**What the exercise asks:**
Transcribe the data that follows in full. Leave out the pictures.

###

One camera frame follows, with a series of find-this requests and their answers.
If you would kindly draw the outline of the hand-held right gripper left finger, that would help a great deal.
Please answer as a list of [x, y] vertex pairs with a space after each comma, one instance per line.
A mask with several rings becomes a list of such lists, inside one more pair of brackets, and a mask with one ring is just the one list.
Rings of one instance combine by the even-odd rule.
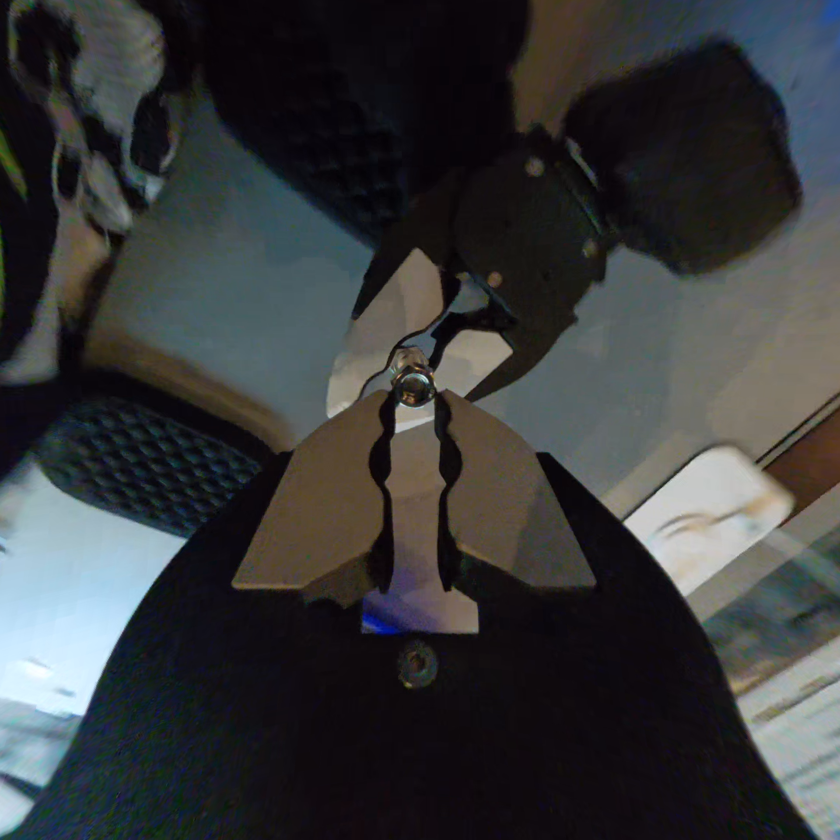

###

**Exercise answer:**
One camera frame follows, with a series of find-this requests and their answers.
If you would kindly draw the outline of the hand-held right gripper left finger, that would help a great deal.
Please answer as a list of [x, y] vertex pairs with a space after each comma, one instance per line.
A mask with several rings becomes a list of such lists, inside one more pair of brackets, and a mask with one ring is just the one list.
Rings of one instance combine by the even-odd rule.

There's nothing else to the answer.